Other mass shootings at schools, including Parkland in 2018 and Uvalde in 2022, were carried out by young men with histories of grievance, misogyny, or violent ideation. None were tied to “transgender ideology.”
The larger pattern, researchers say, points in the opposite direction: White supremacist, anti-government, and misogynist beliefs account for the lion’s share of ideologically motivated gun violence.
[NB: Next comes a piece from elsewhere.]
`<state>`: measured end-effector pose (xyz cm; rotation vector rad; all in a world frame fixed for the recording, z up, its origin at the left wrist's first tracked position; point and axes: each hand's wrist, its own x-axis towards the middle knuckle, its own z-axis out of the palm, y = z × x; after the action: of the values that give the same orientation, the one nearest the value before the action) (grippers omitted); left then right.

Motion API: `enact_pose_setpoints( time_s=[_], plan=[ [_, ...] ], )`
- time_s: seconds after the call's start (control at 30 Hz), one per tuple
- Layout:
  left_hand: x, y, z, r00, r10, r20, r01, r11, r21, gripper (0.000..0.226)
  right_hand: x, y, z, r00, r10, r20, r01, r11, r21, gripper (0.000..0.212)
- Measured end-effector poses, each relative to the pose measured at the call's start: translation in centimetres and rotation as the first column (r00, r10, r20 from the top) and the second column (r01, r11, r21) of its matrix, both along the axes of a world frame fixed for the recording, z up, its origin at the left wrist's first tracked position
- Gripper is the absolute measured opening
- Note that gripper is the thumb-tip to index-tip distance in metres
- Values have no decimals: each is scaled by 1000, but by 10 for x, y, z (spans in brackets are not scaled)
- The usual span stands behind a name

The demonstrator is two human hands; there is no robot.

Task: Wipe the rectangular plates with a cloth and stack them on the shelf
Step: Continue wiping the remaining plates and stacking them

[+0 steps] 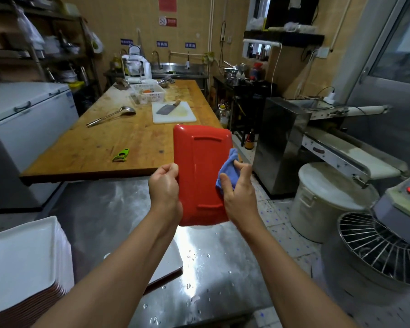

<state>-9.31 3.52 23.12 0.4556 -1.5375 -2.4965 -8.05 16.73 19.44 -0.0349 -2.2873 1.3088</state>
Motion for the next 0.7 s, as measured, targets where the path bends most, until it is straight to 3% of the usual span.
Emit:
enact_pose_setpoints(
  time_s=[0.1,0.2,0.33,0.4,0.47,0.57,0.63,0.7],
  plan=[
    [-10,-4,7,998,70,1,-70,995,78,26,15,-5,-10,999,33,-9,-34,998,-59,27],
    [-16,-3,5,996,71,57,-82,972,221,20,20,-3,-9,996,87,-32,-93,945,-314,25],
    [-16,-2,-8,996,-11,88,-16,952,307,12,11,9,2,989,145,-17,-110,658,-745,27],
    [-15,-8,-12,992,-108,63,92,972,218,13,8,16,5,983,180,-24,-120,545,-830,28],
    [-14,-19,-11,970,-226,83,221,973,67,13,6,24,6,975,220,-26,-137,508,-850,29],
    [-22,-42,-4,978,-187,92,206,937,-282,29,5,38,15,952,307,0,-183,568,-802,27],
    [-28,-56,7,989,-146,5,124,828,-546,49,3,46,23,923,383,35,-229,621,-749,28],
    [-31,-66,20,975,-221,-23,149,724,-673,62,1,51,32,883,464,70,-288,654,-699,31]
  ],
)
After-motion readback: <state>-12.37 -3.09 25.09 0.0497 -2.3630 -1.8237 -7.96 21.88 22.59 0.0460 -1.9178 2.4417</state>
Targeting “transgender ideology” as a terrorism category, they warn, confuses identity with ideology, risks licensing violence against anyone who defies gender norms, and shifts attention away from the real drivers of schoolyard violence.
“There are no legitimate studies that suggest that a majority of school shootings since 2015 involve trangender people,” said Rachel Carroll Rivas and R. G. Cravens of the Southern Poverty Law Center’s Intelligence Project in an email. “Trans people are far more likely to be victimized by gun violence than to perpetrate it.”
The FBI defines a “mass shooting” as an incident in which four or more victims are killed by gunfire, not including the shooter or shooters. However, other less restrictive definitions are more widely accepted. The Gun Violence Archive, which has tracked gun violence in the US since 2013, includes incidents in which four or more victims are killed or injured in its “mass shooting” definition. There is no consensus on the definition of a “major” shooting, as described by the Heritage Foundation’s Severino.
Severino did not immediately respond to a request for comment.
According to a WIRED analysis of data provided by data scientist David Riedman, creator of the K-12 School Shooting Database, there have been 48 school shootings with four or more victims—injured or killed—since the start of 2015. (Just six of those meet the FBI’s definition of a mass shooting.) Of the 48 shootings, 45 have no known connection to gang activity. Three were by shooters identified in public reporting as being or having been transgender or having undergone gender-affirming care. Six of the 48 shootings since 2015 do not list the gender of the shooter, primarily because their identity was unknown to authorities.